_INFORMATION SHOWN_.
───
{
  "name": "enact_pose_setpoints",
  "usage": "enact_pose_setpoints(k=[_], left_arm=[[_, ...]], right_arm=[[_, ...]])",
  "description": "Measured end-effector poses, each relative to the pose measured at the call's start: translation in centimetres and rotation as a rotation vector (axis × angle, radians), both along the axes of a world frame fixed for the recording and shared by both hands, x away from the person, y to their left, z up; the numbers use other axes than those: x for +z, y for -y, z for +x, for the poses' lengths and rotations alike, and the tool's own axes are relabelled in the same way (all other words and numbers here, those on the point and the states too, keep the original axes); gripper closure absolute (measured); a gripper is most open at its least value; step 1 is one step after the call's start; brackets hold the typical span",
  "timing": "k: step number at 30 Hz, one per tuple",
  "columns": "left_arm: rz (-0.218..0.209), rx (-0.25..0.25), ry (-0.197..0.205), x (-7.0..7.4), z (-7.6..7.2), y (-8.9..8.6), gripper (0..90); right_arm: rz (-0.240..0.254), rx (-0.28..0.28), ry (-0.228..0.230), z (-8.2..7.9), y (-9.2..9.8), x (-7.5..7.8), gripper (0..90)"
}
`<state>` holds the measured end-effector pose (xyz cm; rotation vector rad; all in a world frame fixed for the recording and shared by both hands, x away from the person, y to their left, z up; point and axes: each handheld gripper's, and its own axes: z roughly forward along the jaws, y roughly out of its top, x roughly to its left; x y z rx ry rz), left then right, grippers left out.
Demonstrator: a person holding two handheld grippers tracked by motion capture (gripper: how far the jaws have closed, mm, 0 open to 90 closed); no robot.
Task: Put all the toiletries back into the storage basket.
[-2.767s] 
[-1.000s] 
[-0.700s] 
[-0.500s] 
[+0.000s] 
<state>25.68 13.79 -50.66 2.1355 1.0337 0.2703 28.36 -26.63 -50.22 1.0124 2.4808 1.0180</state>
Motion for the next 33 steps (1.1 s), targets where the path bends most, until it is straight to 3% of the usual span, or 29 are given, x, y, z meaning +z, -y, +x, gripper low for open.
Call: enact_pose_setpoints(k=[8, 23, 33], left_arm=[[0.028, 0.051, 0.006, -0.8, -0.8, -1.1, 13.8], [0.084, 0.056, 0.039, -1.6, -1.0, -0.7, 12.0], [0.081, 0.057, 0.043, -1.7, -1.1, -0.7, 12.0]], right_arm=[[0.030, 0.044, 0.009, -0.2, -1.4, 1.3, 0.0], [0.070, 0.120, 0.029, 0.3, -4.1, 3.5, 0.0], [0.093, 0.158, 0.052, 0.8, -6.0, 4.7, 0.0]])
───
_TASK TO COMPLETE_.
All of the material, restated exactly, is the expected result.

_RESPONSE TO THIS EXERCISE_.
{
  "name": "enact_pose_setpoints",
  "usage": "enact_pose_setpoints(k=[_], left_arm=[[_, ...]], right_arm=[[_, ...]])",
  "description": "Measured end-effector poses, each relative to the pose measured at the call's start: translation in centimetres and rotation as a rotation vector (axis × angle, radians), both along the axes of a world frame fixed for the recording and shared by both hands, x away from the person, y to their left, z up; the numbers use other axes than those: x for +z, y for -y, z for +x, for the poses' lengths and rotations alike, and the tool's own axes are relabelled in the same way (all other words and numbers here, those on the point and the states too, keep the original axes); gripper closure absolute (measured); a gripper is most open at its least value; step 1 is one step after the call's start; brackets hold the typical span",
  "timing": "k: step number at 30 Hz, one per tuple",
  "columns": "left_arm: rz (-0.218..0.209), rx (-0.25..0.25), ry (-0.197..0.205), x (-7.0..7.4), z (-7.6..7.2), y (-8.9..8.6), gripper (0..90); right_arm: rz (-0.240..0.254), rx (-0.28..0.28), ry (-0.228..0.230), z (-8.2..7.9), y (-9.2..9.8), x (-7.5..7.8), gripper (0..90)"
}
`<state>` holds the measured end-effector pose (xyz cm; rotation vector rad; all in a world frame fixed for the recording and shared by both hands, x away from the person, y to their left, z up; point and axes: each handheld gripper's, and its own axes: z roughly forward along the jaws, y roughly out of its top, x roughly to its left; x y z rx ry rz), left then right, grippers left out.
Demonstrator: a person holding two handheld grippers tracked by motion capture (gripper: how far the jaws have closed, mm, 0 open to 90 closed); no robot.
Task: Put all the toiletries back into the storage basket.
[-2.767s] 
[-1.000s] 
[-0.700s] 
[-0.500s] 
[+0.000s] 
<state>25.68 13.79 -50.66 2.1355 1.0337 0.2703 28.36 -26.63 -50.22 1.0124 2.4808 1.0180</state>
Motion for the next 33 steps (1.1 s), targets where the path bends most, until it is straight to 3% of the usual span, or 29 are given, x, y, z meaning +z, -y, +x, gripper low for open.
Call: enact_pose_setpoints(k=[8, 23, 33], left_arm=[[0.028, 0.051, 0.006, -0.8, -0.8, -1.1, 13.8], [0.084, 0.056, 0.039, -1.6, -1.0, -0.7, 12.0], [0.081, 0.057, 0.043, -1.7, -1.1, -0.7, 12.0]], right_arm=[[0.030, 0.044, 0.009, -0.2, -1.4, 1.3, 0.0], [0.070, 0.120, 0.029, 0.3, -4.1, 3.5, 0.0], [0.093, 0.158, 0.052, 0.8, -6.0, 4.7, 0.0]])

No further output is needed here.